__Aim of the task__: What lines below contain the word "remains"? Please pull each one out.
[Start of Attachment]
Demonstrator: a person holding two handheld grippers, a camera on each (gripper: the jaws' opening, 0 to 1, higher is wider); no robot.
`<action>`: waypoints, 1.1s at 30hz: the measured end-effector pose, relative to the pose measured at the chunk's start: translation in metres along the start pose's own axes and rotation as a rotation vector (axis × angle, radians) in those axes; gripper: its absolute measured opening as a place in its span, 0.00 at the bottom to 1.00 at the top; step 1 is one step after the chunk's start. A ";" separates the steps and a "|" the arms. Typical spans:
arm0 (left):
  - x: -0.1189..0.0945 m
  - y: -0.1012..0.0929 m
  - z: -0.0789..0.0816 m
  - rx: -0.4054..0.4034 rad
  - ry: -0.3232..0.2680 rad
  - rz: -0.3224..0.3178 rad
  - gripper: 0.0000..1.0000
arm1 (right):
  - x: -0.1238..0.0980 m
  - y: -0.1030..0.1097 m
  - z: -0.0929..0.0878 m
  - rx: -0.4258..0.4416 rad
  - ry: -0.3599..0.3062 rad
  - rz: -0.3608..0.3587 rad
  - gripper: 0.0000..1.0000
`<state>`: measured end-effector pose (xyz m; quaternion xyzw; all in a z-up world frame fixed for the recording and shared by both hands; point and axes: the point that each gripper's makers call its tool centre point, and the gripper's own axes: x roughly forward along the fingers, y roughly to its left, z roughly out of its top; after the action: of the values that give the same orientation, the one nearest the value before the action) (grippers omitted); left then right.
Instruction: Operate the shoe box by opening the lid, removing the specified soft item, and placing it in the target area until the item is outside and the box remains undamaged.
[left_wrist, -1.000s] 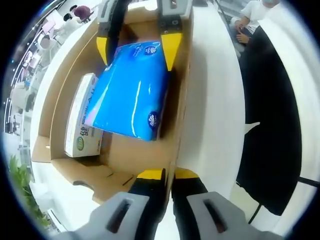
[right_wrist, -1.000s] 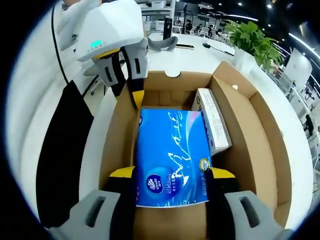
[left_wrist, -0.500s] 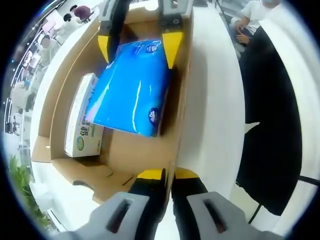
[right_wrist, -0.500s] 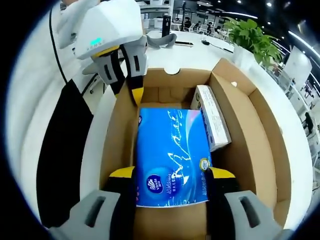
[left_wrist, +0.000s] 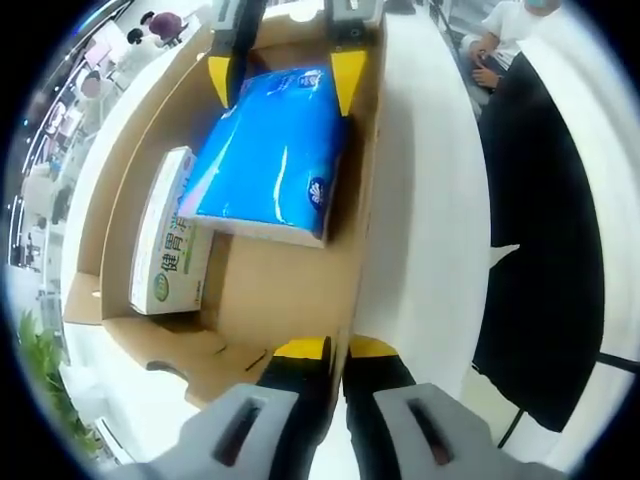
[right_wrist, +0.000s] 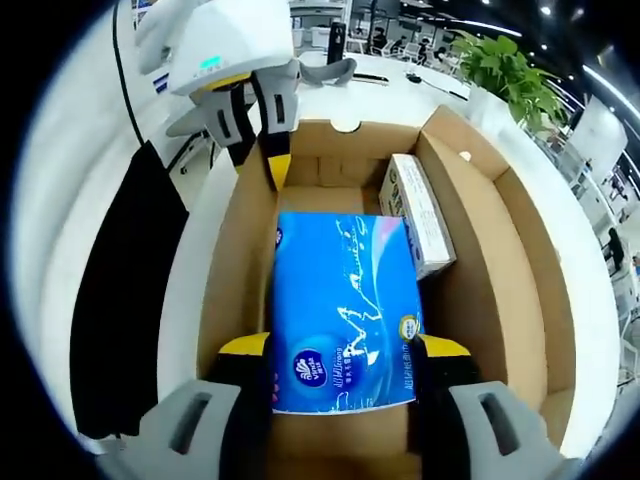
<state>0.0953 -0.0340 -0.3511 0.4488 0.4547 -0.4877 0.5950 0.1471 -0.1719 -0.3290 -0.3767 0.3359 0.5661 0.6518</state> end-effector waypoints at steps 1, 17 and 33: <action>0.000 0.000 0.000 0.003 0.002 -0.001 0.04 | -0.001 0.002 -0.003 -0.060 0.025 0.016 0.56; 0.000 0.001 0.000 -0.021 0.003 -0.004 0.04 | -0.005 -0.007 -0.012 -0.069 0.111 0.052 0.56; 0.000 0.001 -0.001 -0.017 0.002 0.008 0.04 | -0.011 -0.017 0.005 -0.116 0.136 0.043 0.70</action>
<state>0.0959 -0.0335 -0.3516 0.4462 0.4576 -0.4808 0.6003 0.1629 -0.1746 -0.3148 -0.4439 0.3540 0.5716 0.5924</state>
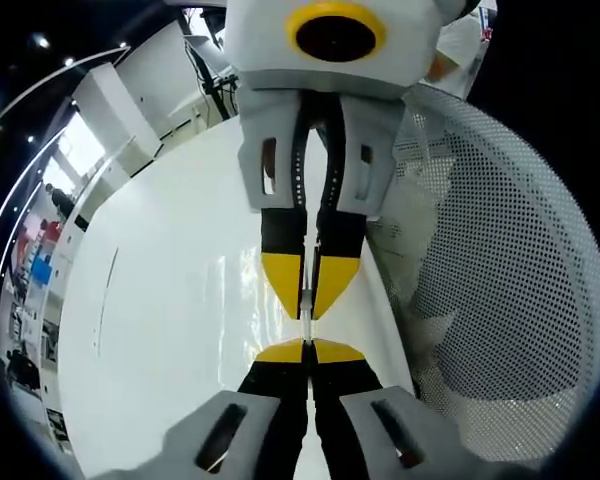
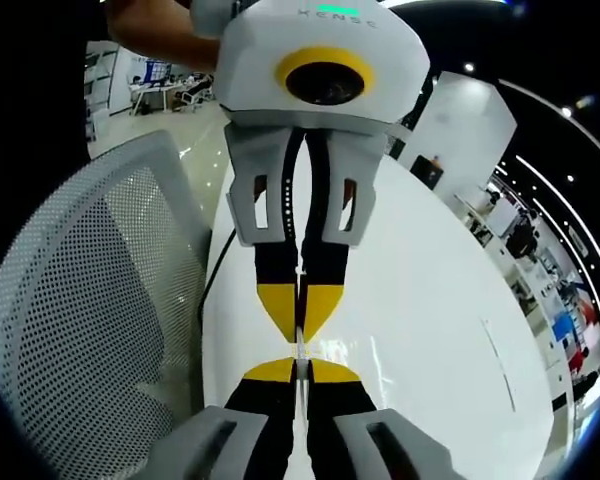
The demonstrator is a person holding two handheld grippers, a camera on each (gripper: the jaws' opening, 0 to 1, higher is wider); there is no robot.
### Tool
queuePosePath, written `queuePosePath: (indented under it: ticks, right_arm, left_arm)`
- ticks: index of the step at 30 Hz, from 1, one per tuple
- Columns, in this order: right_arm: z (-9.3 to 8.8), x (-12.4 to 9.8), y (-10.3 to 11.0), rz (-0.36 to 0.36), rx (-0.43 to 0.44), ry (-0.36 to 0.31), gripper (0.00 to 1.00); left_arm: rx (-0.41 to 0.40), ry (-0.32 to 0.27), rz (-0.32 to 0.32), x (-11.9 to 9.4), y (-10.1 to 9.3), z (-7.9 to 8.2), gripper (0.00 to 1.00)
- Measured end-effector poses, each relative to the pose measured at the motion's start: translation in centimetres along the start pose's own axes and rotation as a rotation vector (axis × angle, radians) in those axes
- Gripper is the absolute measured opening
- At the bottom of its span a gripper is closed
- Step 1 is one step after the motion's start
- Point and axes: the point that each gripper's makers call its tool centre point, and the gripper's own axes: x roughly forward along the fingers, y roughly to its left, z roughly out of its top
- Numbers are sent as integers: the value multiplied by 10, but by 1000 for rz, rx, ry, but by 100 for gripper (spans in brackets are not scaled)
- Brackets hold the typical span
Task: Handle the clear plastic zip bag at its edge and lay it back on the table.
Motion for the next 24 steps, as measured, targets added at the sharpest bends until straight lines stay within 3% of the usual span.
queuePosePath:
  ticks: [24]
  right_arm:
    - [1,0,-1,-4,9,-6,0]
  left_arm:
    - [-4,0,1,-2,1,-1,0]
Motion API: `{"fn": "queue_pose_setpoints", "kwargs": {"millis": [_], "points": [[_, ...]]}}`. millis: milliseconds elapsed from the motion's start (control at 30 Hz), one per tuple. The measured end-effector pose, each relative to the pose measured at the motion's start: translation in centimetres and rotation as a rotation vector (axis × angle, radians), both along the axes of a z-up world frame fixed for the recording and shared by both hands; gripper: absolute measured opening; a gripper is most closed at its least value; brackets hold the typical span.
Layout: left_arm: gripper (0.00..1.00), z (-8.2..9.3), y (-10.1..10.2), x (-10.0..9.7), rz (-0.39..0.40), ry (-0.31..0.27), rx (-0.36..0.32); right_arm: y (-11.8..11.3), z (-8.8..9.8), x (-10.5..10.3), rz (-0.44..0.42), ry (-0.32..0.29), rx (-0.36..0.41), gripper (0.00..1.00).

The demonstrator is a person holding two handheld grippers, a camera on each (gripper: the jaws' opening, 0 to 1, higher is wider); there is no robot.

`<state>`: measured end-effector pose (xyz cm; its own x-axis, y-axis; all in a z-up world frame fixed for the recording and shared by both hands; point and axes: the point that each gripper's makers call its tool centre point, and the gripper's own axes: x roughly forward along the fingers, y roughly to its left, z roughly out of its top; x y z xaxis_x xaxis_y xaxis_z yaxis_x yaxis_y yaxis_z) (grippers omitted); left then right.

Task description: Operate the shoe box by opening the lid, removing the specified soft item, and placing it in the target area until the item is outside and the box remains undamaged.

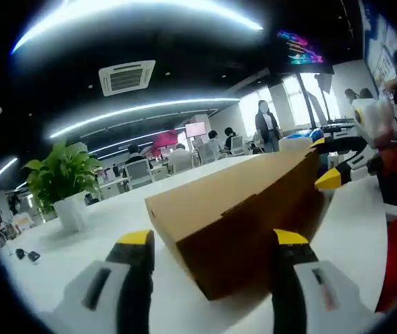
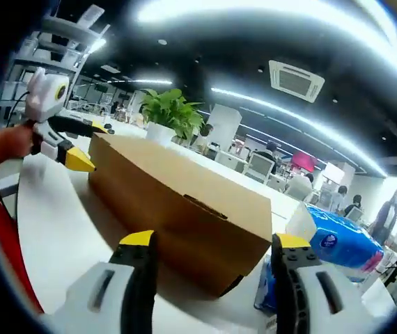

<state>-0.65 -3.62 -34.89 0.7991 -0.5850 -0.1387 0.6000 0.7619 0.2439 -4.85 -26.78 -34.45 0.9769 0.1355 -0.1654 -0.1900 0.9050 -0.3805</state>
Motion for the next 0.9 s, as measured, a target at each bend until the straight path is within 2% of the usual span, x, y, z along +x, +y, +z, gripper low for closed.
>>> {"fn": "queue_pose_setpoints", "kwargs": {"millis": [33,100,300,400,500,633,767,900], "points": [[0.66,-0.1,0.1,0.0,0.005,-0.002,0.003,-0.1,0.0,0.0,-0.004,0.002,0.026,0.66],[0.62,-0.4,0.0,0.2,0.008,-0.004,-0.002,1.0,-0.3,0.0,0.051,0.031,0.113,0.63],[0.55,-0.9,0.2,0.3,0.041,-0.016,0.021,0.6,-0.2,-0.1,0.023,0.018,0.115,0.61],[0.55,-1.3,0.3,0.2,0.057,-0.048,0.102,0.6,-0.1,-0.5,0.02,0.019,0.12,0.6],[0.55,-1.2,0.0,-0.6,0.044,-0.042,0.08,0.3,-0.1,-1.0,0.023,0.024,0.107,0.6],[0.55,-1.2,-0.2,-1.4,0.031,-0.041,0.098,0.1,-0.3,-1.7,0.026,0.026,0.084,0.6],[0.53,-0.8,-0.3,-2.2,0.027,-0.018,0.06,-0.3,-0.3,-2.1,0.018,0.031,0.073,0.61],[0.5,-0.7,-0.4,-2.8,0.021,-0.021,0.078,-0.6,-0.4,-2.5,0.009,0.038,0.068,0.61]]}}
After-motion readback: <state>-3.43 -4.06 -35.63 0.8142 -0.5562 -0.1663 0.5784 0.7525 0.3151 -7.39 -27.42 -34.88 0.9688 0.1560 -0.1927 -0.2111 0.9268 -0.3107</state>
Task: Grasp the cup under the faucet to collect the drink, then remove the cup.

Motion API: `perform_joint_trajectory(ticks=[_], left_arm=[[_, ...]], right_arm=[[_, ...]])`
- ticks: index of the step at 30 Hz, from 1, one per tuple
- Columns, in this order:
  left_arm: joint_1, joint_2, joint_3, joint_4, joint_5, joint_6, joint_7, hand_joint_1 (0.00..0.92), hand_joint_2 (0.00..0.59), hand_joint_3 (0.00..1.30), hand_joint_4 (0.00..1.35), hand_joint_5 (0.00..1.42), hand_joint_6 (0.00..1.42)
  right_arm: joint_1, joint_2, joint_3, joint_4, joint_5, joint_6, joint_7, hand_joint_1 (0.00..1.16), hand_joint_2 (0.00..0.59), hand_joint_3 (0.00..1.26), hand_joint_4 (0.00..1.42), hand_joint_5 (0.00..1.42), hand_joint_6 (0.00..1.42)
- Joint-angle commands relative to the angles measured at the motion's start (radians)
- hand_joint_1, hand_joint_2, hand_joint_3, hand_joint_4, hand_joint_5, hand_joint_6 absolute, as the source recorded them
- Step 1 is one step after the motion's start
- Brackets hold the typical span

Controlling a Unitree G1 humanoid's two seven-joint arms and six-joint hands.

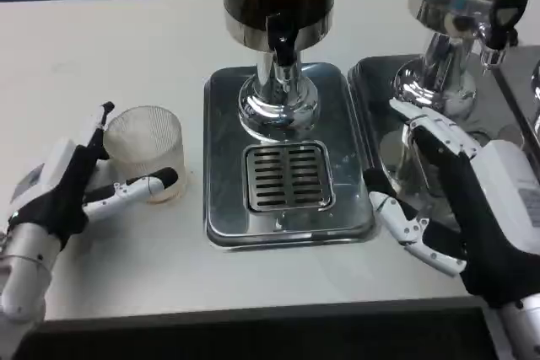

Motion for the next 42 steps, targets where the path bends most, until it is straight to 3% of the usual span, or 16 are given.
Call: perform_joint_trajectory(ticks=[1,12,24,29,32,35,42], left_arm=[[-0.039,-0.029,-0.020,0.014,-0.003,0.019,-0.007,0.255,0.024,0.00,0.01,0.25,0.25],[-0.065,-0.075,-0.039,0.025,-0.011,0.033,-0.010,0.263,0.027,0.00,0.01,0.26,0.26],[-0.064,-0.141,-0.029,0.033,-0.079,0.037,-0.065,0.440,0.081,0.13,0.14,0.41,0.39],[-0.048,-0.163,-0.012,0.027,-0.123,0.024,-0.092,0.503,0.099,0.26,0.29,0.57,0.64],[-0.038,-0.176,0.008,0.026,-0.154,0.024,-0.118,0.545,0.108,0.38,0.42,0.73,0.89],[-0.015,-0.184,0.012,0.019,-0.167,0.013,-0.109,0.723,0.010,0.54,0.62,0.90,1.14],[0.030,-0.158,-0.003,-0.010,-0.155,-0.051,0.024,0.764,0.000,0.69,0.82,1.01,1.31]], right_arm=[[0.012,0.001,-0.006,-0.025,-0.004,0.010,-0.009,0.41,0.444,0.23,0.20,0.18,0.27],[0.015,0.002,0.003,-0.037,-0.010,0.023,0.000,0.40,0.444,0.23,0.20,0.18,0.27],[0.025,0.000,0.007,-0.053,-0.007,0.031,0.012,0.40,0.438,0.23,0.23,0.18,0.27],[0.024,0.000,0.010,-0.054,-0.005,0.036,0.017,0.42,0.436,0.23,0.24,0.19,0.27],[0.021,0.001,0.014,-0.050,-0.002,0.039,0.019,0.44,0.443,0.24,0.24,0.19,0.27],[0.012,0.001,0.017,-0.044,0.001,0.039,0.020,0.48,0.441,0.24,0.26,0.20,0.27],[-0.021,-0.001,0.021,-0.012,0.018,0.030,0.018,0.49,0.440,0.24,0.27,0.21,0.27]])
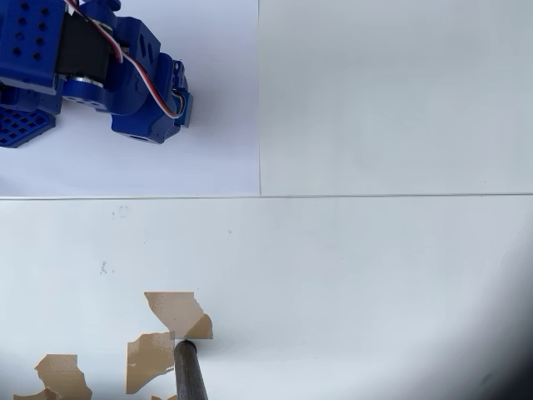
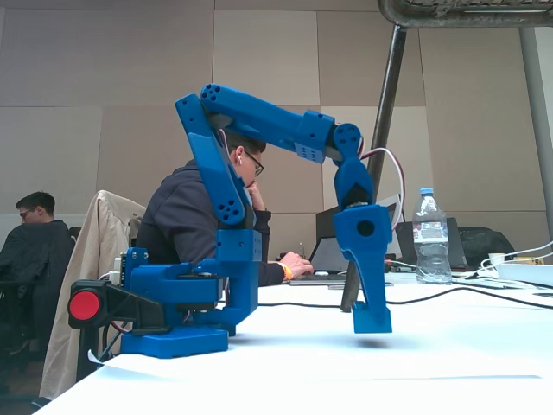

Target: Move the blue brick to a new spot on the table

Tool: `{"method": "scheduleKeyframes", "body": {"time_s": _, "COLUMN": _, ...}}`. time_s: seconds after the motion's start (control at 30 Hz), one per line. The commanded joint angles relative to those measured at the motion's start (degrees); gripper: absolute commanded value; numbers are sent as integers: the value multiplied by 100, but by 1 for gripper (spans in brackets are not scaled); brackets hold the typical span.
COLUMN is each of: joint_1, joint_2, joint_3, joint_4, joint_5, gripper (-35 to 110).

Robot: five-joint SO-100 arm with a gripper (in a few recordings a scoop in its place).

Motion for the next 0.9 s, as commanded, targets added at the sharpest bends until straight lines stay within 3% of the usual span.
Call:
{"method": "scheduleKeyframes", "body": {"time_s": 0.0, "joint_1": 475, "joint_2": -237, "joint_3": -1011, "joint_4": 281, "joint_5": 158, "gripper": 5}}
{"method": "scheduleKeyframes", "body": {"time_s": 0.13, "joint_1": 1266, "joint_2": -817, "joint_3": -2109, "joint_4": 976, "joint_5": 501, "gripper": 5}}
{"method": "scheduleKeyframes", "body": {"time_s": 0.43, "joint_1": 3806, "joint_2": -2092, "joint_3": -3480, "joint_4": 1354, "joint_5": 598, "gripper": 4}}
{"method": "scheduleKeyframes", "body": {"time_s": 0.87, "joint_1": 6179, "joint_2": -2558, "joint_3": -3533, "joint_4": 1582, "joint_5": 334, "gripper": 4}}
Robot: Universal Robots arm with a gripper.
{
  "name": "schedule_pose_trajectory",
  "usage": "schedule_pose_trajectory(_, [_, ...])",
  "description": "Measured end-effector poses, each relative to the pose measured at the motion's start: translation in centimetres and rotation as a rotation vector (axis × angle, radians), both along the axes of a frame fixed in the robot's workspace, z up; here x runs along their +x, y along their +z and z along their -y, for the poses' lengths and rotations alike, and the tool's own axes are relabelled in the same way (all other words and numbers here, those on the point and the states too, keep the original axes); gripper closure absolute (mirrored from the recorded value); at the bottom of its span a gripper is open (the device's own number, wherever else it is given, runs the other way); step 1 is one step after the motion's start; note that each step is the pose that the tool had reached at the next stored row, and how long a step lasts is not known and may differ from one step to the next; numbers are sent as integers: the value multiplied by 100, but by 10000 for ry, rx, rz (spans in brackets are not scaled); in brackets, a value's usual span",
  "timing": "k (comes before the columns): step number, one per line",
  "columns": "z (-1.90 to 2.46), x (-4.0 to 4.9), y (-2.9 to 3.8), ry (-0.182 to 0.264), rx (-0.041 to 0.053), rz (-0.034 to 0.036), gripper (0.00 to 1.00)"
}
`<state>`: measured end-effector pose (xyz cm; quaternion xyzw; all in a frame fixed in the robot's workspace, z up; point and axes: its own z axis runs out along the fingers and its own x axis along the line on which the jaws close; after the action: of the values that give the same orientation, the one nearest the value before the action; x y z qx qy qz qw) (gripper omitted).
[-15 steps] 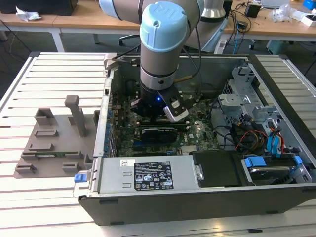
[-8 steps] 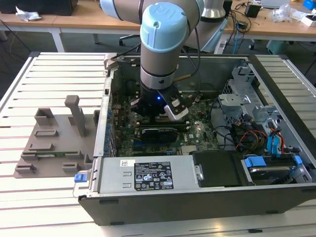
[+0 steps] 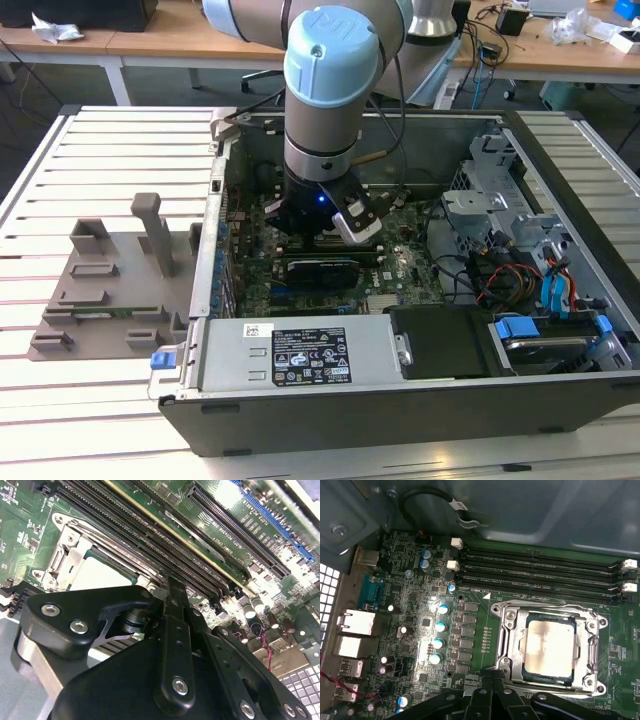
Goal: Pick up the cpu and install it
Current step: 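Install the second cpu locking lever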
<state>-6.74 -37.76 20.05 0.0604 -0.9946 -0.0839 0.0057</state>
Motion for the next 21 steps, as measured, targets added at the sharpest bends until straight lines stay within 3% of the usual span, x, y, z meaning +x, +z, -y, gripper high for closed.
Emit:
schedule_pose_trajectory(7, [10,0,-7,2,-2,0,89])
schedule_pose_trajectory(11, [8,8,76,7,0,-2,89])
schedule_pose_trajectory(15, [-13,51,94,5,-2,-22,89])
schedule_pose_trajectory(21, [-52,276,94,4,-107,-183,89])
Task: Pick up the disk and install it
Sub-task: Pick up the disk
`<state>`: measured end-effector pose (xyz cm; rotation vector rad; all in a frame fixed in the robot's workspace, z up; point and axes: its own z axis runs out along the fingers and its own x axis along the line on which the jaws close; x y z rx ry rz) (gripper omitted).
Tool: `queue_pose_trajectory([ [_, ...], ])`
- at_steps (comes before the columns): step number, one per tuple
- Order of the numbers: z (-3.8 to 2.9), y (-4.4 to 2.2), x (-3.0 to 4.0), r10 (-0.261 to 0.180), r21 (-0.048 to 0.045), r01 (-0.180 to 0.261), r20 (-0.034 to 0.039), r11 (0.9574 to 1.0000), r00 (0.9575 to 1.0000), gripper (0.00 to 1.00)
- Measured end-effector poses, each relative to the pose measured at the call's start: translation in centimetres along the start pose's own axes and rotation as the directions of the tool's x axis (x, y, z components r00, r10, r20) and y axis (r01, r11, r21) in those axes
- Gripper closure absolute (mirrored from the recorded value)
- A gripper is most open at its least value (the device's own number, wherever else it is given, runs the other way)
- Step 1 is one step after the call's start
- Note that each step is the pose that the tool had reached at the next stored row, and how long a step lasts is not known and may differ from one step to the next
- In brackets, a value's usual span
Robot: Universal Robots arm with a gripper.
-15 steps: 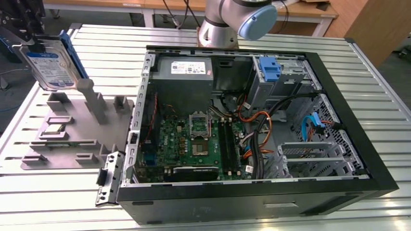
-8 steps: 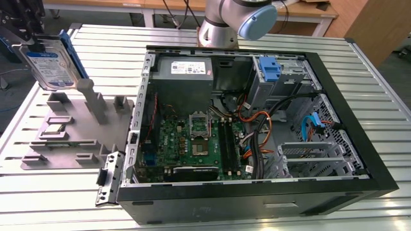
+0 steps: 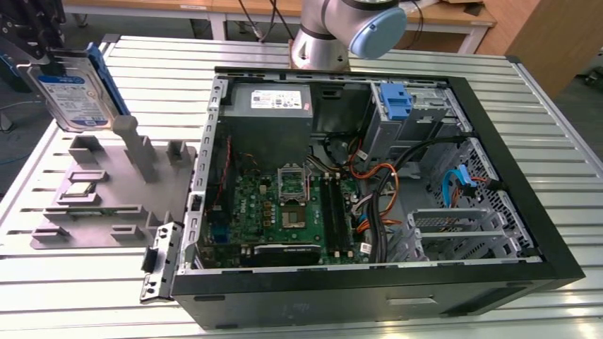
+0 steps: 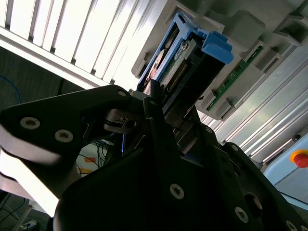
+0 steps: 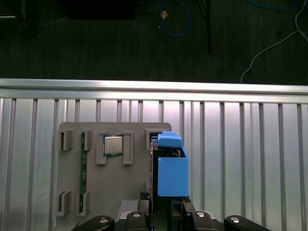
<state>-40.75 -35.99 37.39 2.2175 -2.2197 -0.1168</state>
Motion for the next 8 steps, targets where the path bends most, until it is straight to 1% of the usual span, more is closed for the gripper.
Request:
queue_pose_trajectory([
  [8,-0.11,0.01,-0.01,0.000,-0.0001,0.000,-0.0001,1.0000,1.0000,0.65],
])
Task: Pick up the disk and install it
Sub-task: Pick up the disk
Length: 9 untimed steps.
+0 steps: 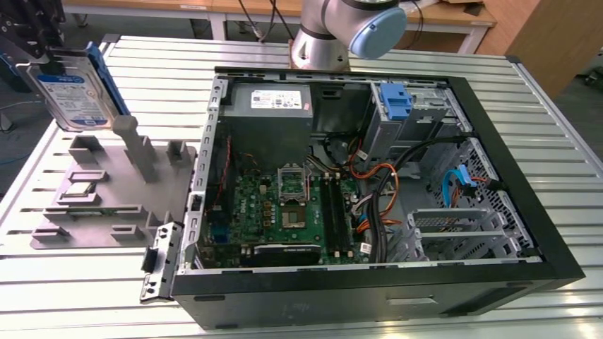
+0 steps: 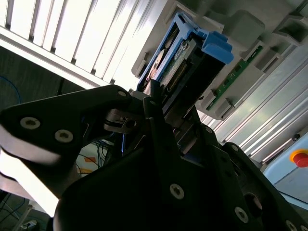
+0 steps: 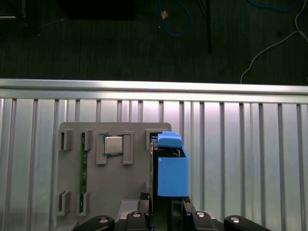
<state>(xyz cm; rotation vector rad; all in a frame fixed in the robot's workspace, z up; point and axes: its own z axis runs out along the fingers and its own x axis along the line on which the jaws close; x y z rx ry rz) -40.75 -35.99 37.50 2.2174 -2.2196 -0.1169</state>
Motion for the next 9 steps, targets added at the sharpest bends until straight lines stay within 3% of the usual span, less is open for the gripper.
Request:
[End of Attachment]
__Written answer__:
Instruction: Operate the shoe box by opening the lid, removing the specified soft item, and placing it in the target area until the item is outside and the box remains undamaged.
Task description: Operate the shoe box by opening the lid, removing the specified soft item, and placing it in the target area until the item is outside and the box remains undamaged.

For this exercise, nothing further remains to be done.